» Assignment
All of the data that follows should be given again exactly, without its images.

» Data excerpt
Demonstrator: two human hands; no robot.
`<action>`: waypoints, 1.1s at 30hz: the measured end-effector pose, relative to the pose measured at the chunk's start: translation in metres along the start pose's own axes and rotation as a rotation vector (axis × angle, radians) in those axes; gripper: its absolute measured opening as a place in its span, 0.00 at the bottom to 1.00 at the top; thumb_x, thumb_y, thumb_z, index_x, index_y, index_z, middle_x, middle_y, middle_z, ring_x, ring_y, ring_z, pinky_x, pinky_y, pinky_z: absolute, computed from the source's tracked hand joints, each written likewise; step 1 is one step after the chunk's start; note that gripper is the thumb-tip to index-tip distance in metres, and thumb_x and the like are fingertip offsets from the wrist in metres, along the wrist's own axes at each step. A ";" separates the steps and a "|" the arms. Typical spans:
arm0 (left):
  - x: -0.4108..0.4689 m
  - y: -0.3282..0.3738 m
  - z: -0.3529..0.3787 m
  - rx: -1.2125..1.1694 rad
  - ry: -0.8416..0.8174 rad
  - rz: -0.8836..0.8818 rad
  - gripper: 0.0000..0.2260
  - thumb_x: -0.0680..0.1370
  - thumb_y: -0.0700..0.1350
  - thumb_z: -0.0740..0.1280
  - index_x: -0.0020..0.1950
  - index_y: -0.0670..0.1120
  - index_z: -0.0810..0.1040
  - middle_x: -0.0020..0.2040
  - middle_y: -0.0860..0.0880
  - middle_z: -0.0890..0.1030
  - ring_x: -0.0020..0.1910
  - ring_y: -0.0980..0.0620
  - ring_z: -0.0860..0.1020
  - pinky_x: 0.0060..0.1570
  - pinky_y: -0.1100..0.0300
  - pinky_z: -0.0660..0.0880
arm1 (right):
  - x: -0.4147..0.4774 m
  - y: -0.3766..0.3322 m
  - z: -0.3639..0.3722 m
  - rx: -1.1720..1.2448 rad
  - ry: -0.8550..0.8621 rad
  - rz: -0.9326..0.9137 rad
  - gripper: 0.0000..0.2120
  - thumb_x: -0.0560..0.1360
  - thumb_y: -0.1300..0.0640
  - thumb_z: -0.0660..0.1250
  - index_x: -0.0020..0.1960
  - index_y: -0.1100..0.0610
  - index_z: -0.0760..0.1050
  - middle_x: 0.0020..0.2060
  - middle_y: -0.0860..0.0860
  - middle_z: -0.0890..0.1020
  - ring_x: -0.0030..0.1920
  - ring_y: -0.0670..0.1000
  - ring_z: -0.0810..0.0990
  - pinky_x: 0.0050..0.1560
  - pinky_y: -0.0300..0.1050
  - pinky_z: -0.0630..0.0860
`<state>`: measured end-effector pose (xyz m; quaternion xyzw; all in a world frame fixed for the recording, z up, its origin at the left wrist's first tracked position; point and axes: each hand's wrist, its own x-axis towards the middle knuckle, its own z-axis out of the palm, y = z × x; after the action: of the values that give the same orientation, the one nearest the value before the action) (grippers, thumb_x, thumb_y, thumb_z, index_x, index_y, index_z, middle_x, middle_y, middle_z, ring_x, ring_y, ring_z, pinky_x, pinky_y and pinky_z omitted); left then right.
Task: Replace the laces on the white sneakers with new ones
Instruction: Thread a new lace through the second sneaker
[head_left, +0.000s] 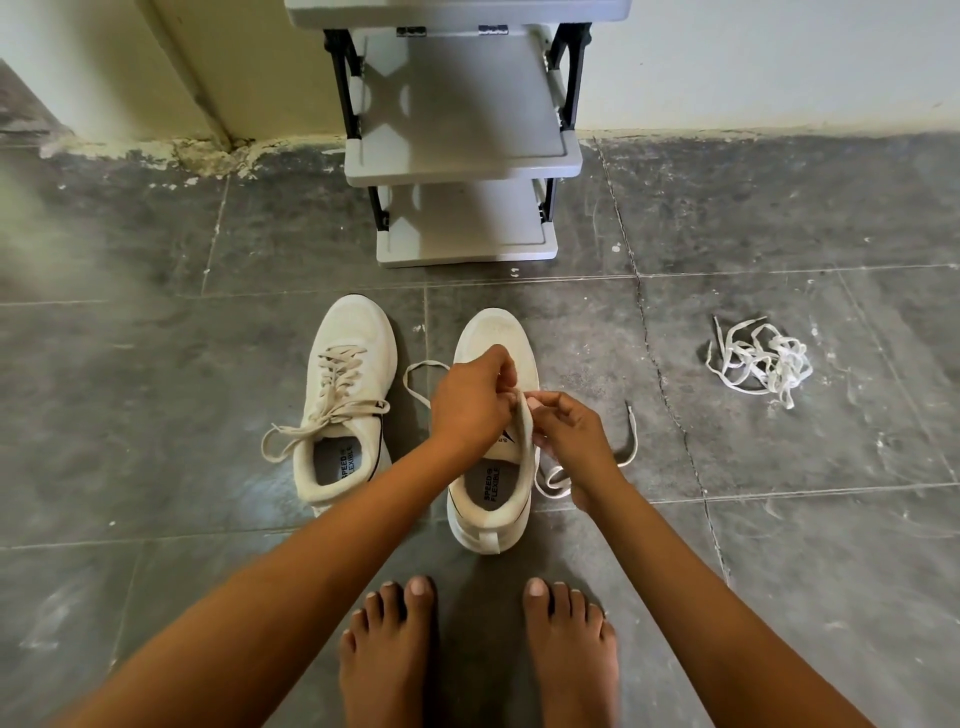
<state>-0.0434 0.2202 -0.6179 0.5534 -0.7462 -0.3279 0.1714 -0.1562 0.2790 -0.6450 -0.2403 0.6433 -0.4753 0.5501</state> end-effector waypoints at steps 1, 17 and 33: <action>0.000 -0.002 -0.002 -0.015 -0.038 0.008 0.07 0.73 0.35 0.66 0.46 0.46 0.74 0.44 0.48 0.82 0.45 0.48 0.79 0.46 0.52 0.77 | 0.000 -0.001 0.001 -0.022 0.033 -0.010 0.04 0.77 0.62 0.65 0.50 0.59 0.78 0.48 0.59 0.82 0.48 0.54 0.80 0.54 0.50 0.78; -0.007 -0.029 -0.026 0.313 -0.118 0.007 0.12 0.70 0.45 0.71 0.48 0.44 0.72 0.43 0.44 0.80 0.41 0.43 0.77 0.40 0.55 0.72 | -0.006 -0.137 -0.036 0.710 0.060 -0.336 0.14 0.80 0.63 0.52 0.37 0.53 0.64 0.22 0.44 0.68 0.22 0.44 0.64 0.26 0.37 0.68; -0.001 -0.037 -0.030 0.208 -0.195 -0.046 0.13 0.70 0.45 0.71 0.51 0.43 0.76 0.41 0.45 0.79 0.41 0.45 0.78 0.42 0.54 0.76 | 0.014 -0.039 0.002 -0.725 -0.047 -0.240 0.06 0.80 0.61 0.56 0.44 0.57 0.69 0.49 0.57 0.72 0.43 0.51 0.71 0.40 0.40 0.66</action>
<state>0.0022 0.2055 -0.6210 0.5507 -0.7763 -0.3051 0.0323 -0.1663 0.2499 -0.6173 -0.5038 0.7241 -0.2722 0.3845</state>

» Answer box
Demonstrator: two human hands; no robot.
`<action>`: waypoints, 1.1s at 30hz: the measured end-effector pose, relative to the pose measured at the chunk's start: translation in metres along the start pose's own axes and rotation as a rotation vector (axis × angle, radians) in those axes; gripper: its absolute measured opening as a place in its span, 0.00 at the bottom to 1.00 at the top; thumb_x, thumb_y, thumb_z, index_x, index_y, index_z, middle_x, middle_y, middle_z, ring_x, ring_y, ring_z, pinky_x, pinky_y, pinky_z: absolute, computed from the source's tracked hand joints, each written likewise; step 1 is one step after the chunk's start; note that gripper is the thumb-tip to index-tip distance in metres, and thumb_x and the like are fingertip offsets from the wrist in metres, along the wrist's own axes at each step. A ";" separates the steps and a "|" the arms. Typical spans:
arm0 (left):
  - x: -0.4108..0.4689 m
  - y: -0.3282..0.3738 m
  - z: -0.3529..0.3787 m
  - rx: -1.2125..1.1694 rad
  - ry: -0.8416..0.8174 rad
  - rz: -0.8836..0.8818 rad
  - gripper: 0.0000..0.2260
  - thumb_x: -0.0680..0.1370
  - thumb_y: -0.0700..0.1350
  - thumb_z: -0.0740..0.1280
  - index_x: -0.0020..0.1950
  - index_y: -0.0670..0.1120
  - index_z: -0.0810..0.1040
  - middle_x: -0.0020..0.2040
  - middle_y: -0.0860..0.0880
  - middle_z: -0.0890..0.1030
  - ring_x: -0.0020..0.1910
  - ring_y: -0.0980..0.0620
  - ring_z: -0.0860..0.1020
  - pinky_x: 0.0060..0.1570
  - pinky_y: -0.1100..0.0300
  - pinky_z: -0.0660..0.0880
arm1 (right):
  - x: -0.4147..0.4774 m
  - y: -0.3766..0.3322 m
  - z: -0.3639..0.3722 m
  - rx: -1.1720..1.2448 rad
  - ry: -0.8550..0.8621 rad
  - rz: -0.9326..0.9137 rad
  - gripper: 0.0000..0.2120
  - thumb_x: -0.0560..0.1360
  - thumb_y: -0.1300..0.0640
  - thumb_z: -0.0660..0.1250
  - index_x: -0.0020..0.1960
  - index_y: -0.1100..0.0610
  - index_z: -0.0760..0.1050
  - middle_x: 0.0020..0.2060
  - middle_y: -0.0860..0.0860
  - middle_z: -0.0890..0.1020
  - ring_x: -0.0030..0.1920
  - ring_y: -0.0670..0.1000
  - ring_z: -0.0810..0.0990
  - pinky_x: 0.0050..0.1560
  - pinky_y: -0.0300..0.1050
  - pinky_z: -0.0630..0.0860
`<state>`: measured end-effector pose (xyz m; quaternion xyzw; all in a world frame fixed for the recording, z up, its origin at the left wrist's first tracked position; point and axes: each hand's wrist, its own x-axis towards the middle knuckle, its own z-axis out of the palm, y = z × x; after the action: of the values that give the same orientation, the one nearest the value before the action) (grippers, thumb_x, thumb_y, thumb_z, index_x, index_y, index_z, middle_x, middle_y, middle_z, ring_x, ring_y, ring_z, pinky_x, pinky_y and pinky_z omitted); left then right.
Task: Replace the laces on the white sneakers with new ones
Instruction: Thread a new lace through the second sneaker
[head_left, +0.000s] 
<state>-0.0434 0.2202 -0.6179 0.5534 -0.7462 -0.3279 0.1714 -0.1562 0.2790 -0.6450 -0.2403 0.6433 -0.4753 0.5501</state> end-effector waypoints at steps 1, 17 and 33: <action>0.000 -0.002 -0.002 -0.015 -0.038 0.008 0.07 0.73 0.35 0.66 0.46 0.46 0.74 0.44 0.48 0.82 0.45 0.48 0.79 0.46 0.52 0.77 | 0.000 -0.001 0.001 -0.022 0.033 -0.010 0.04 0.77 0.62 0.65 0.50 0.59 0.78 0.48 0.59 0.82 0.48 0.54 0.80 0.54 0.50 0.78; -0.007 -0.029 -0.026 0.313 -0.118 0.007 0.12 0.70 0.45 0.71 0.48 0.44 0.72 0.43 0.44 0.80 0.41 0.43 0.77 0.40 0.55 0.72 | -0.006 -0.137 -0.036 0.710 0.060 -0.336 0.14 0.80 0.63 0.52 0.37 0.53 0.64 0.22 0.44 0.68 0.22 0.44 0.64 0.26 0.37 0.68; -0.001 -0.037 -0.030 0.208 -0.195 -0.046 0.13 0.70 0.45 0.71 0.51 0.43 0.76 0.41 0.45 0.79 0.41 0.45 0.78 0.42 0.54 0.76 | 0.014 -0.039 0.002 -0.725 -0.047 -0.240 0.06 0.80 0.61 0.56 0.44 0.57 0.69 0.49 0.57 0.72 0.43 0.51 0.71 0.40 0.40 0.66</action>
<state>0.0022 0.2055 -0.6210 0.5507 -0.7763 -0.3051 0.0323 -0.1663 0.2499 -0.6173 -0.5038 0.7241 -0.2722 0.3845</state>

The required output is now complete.